[[ Data excerpt, beginning ]]
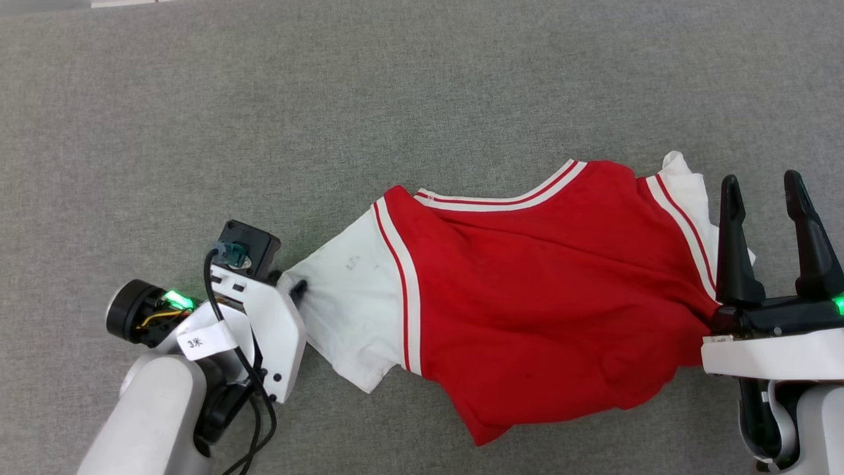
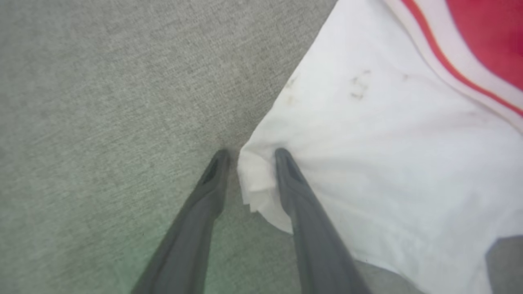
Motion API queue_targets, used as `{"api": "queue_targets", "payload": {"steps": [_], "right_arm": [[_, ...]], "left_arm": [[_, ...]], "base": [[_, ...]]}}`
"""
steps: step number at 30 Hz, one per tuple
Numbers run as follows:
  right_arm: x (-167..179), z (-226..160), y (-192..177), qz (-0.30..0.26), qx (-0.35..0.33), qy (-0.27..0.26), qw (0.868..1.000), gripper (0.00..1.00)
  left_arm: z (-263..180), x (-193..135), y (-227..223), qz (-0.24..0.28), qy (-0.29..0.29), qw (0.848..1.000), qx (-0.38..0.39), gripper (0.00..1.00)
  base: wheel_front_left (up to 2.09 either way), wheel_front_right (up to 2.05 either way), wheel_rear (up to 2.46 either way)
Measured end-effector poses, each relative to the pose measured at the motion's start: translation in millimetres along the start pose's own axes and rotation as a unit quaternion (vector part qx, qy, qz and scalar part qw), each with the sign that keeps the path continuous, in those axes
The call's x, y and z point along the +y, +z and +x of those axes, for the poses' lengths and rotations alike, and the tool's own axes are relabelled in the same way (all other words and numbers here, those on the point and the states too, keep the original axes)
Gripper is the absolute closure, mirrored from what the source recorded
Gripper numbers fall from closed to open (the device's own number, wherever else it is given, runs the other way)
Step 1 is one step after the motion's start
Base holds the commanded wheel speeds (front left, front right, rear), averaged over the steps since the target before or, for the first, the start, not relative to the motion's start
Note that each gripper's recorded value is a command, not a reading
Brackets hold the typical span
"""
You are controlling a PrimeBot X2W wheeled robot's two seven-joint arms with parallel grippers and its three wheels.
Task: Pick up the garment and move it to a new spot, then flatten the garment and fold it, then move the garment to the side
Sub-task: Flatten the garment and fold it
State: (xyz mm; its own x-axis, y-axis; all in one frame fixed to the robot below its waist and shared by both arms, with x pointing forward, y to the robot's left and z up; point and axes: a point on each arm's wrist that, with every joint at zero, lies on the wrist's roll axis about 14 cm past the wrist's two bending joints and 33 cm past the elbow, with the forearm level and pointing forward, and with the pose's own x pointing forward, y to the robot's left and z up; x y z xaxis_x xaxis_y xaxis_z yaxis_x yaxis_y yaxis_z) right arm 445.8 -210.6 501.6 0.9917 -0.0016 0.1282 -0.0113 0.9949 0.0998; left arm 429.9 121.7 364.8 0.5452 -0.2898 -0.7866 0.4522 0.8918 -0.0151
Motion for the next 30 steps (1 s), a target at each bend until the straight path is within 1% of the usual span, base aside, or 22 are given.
{"api": "queue_targets", "payload": {"steps": [2,5,10,15,20,23,24,25,26,28,30], "right_arm": [[0.2,0.2,1.2,0.000,-0.002,-0.001,1.000,0.00],[2.2,0.0,4.6,0.000,-0.007,0.001,1.000,0.00],[5.3,-1.3,13.3,0.001,-0.017,0.003,1.000,0.00],[4.0,-4.6,15.1,0.000,-0.016,-0.001,1.000,0.00],[1.5,-7.5,7.0,0.001,0.005,-0.008,1.000,0.00],[0.6,-9.4,-1.6,0.001,0.027,-0.011,1.000,0.00],[0.8,-10.1,-5.0,0.003,0.035,-0.012,0.999,0.00],[1.5,-10.2,-7.0,0.002,0.041,-0.011,0.999,0.00],[1.8,-10.3,-8.4,0.002,0.046,-0.011,0.999,0.00],[3.8,-10.1,-9.0,0.001,0.051,-0.009,0.999,0.00],[6.1,-9.8,-9.0,-0.002,0.057,-0.005,0.998,0.00]], "left_arm": [[-0.2,-0.8,-0.5,-0.003,-0.002,1.000,-0.002,1.00],[-4.1,7.3,3.7,-0.011,0.016,1.000,-0.018,1.00],[-20.5,42.6,18.1,-0.034,0.084,0.994,-0.068,1.00],[-45.0,81.8,31.2,-0.065,0.149,0.979,-0.127,1.00],[-65.2,110.3,20.1,-0.097,0.199,0.965,-0.143,1.00],[-70.4,110.4,2.3,-0.110,0.201,0.965,-0.130,1.00],[-70.9,106.5,-0.6,-0.112,0.195,0.965,-0.132,0.78],[-72.4,102.0,0.2,-0.108,0.188,0.966,-0.141,0.13],[-74.4,98.7,3.7,-0.114,0.184,0.964,-0.157,0.00],[-79.4,92.6,11.9,-0.114,0.175,0.959,-0.191,0.00],[-88.5,91.7,19.0,-0.113,0.179,0.950,-0.230,0.00]], "base": [[0.00,0.00,0.00],[0.00,0.00,0.00],[0.00,0.00,0.00],[0.00,0.00,0.00],[0.00,0.00,0.00],[0.00,0.00,0.00],[0.00,0.00,0.00],[0.00,0.00,0.00],[0.00,0.00,0.00],[0.00,0.00,0.00],[0.00,0.00,0.00]]}}
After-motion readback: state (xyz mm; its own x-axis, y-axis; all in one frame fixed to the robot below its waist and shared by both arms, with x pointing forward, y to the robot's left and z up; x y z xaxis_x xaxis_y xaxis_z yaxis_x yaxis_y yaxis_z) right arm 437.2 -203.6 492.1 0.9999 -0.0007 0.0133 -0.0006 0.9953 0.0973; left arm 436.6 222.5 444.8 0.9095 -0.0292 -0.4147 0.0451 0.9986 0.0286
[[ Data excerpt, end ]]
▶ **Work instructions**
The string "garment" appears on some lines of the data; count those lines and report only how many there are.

▶ **Answer space**
2